Does an Unbelieving Child Disqualify a Pastor?
If a pastor's child rejects the gospel, must that pastor step down from ministry?
It's a question more pastors and churches will face than we might expect. I recently heard a pastor with young children say that if any one of them did not come to faith in Christ, he would resign. I can think of a number of well-known pastors whose adult children have walked away from the faith. Some of us will face this question ourselves, or we'll walk alongside a pastor in our church who does. It's a question worth thinking through carefully, before the moment of crisis arrives.
The question centers on Titus 1:6:
This is why I left you in Crete, so that you might put what remained into order, and appoint elders in every town as I directed you— if anyone is above reproach, the husband of one wife, and his children are believers and not open to the charge of debauchery or insubordination.

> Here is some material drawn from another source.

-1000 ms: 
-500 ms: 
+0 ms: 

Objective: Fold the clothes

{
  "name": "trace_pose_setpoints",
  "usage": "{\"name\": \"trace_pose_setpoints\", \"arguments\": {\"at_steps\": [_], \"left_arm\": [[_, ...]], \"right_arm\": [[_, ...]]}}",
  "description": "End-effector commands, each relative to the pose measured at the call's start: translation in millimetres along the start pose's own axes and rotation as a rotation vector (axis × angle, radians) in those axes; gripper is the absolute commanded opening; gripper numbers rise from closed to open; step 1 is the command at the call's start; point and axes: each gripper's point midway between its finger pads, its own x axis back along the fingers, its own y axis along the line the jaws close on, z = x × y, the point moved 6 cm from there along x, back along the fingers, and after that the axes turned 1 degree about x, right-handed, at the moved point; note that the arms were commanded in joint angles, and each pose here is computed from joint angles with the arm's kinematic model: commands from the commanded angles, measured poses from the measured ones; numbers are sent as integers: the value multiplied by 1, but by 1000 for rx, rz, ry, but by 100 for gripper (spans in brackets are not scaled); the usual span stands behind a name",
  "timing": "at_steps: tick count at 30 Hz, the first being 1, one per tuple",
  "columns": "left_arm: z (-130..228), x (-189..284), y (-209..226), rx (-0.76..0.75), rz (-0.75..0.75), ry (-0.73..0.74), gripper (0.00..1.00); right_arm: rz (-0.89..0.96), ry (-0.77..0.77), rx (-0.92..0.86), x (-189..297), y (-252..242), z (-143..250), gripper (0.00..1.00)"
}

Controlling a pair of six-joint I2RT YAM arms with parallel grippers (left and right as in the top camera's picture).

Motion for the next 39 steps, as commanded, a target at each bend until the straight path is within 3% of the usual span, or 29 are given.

The key phrase is "his children are believers." The Greek word is πιστά, which can carry either the sense of "faithful" or "believing." This raises an important interpretive question: does this verse require that an elder's children hold personal faith, or simply that they live obediently under his household? The answer, as it turns out, is not as straightforward as we might hope.
The “Believers” Position
The main argument for the “believing” position seems to be lexical: Paul usually uses to word to designate Christians as believers (2 Corinthians 6:15; Ephesians 1:1; Colossians 1:2; 1 Timothy 4:10, 12; 5:16; 6:2). After surveying how the New Testament uses the word, John MacArthur concludes:
The faithful are believers and the believers are faithful. They’re interchangeable. To take the word “faithful”, pull it out of the believing context, isolate it as if it only meant submissive to the father’s leadership without believing what the father taught would be to distort the word.
Those who hold this position also advance other arguments: for instance, that if Paul meant “faithful,” it would be redundant for him to then specify that they’re “not open to the charge of debauchery or insubordination.” Also, if his own children have not come to faith under his ministry, that raises legitimate questions about his capacity to shepherd a congregation toward Christ. The ESV, NIV, CSB, and NASB all advance this view.
The “Faithful” Position
Others, like Justin Taylor and Timothy Miller, πιστά should be translated "faithful" rather than "believing/believers” for a number of reasons:
- Lexically, πιστός carries a passive sense in the Septuagint, in Josephus, and in the majority of Paul's own usage, meaning "reliable, trustworthy, faithful within a given role." That core meaning did not inherently connote religious belief until the post-apostolic period. The Gospels reinforce this: in Matthew 24:45, 25:21, and Luke 12:42, the word describes household servants who simply perform their duties well, with no implication of inner spiritual conviction.
- Every other qualification in Titus 1:6–9 measures the man himself: his character, his conduct, his competence. Faithful children fit naturally into that pattern, reflecting whether he can lead his own household with integrity. Believing children, however, would stand alone on the list as the only qualification contingent on someone else's response to the gospel. It’s outside his direct influence and, arguably, outside the criteria Paul appears to be establishing.
- Since 1 Timothy and Titus run as parallel passages, imposing a significantly stricter standard in Titus would be unexpected, and particularly burdensome given the Cretan context, where virtually all potential elders would have been relatively recent converts.
On this reading, the elder's children must be considered faithful, and the phrase "not open to the charge of debauchery or insubordination" serves not as a separate requirement but as the concrete definition of what that faithfulness looks like in practice.
Coming to a Conclusion
Which view is correct? William Mounce is probably right that "a decision is not easy." Even so, the arguments for the "faithful" reading are more compelling. The lexical evidence is strong, and the logic that elder qualifications measure the man himself, not how his children respond to the gospel, carries real weight. As Miller observes, the faithful interpretation raises few applicational challenges, while the believing interpretation tends to create more problems than it resolves.
D.A. Carson puts it plainly: "I think what it is saying here is not that they must believe. After all, grace doesn't run in the genes. At the end of the day they must be faithful, not wild, not profoundly disobedient."
At minimum, we should hold our conclusions with humility and resist imposing them too heavily on others. Above all, this discussion should move us to pray: for the unbelieving children of faithful parents, and for the sustaining grace of God toward those who love them and wait.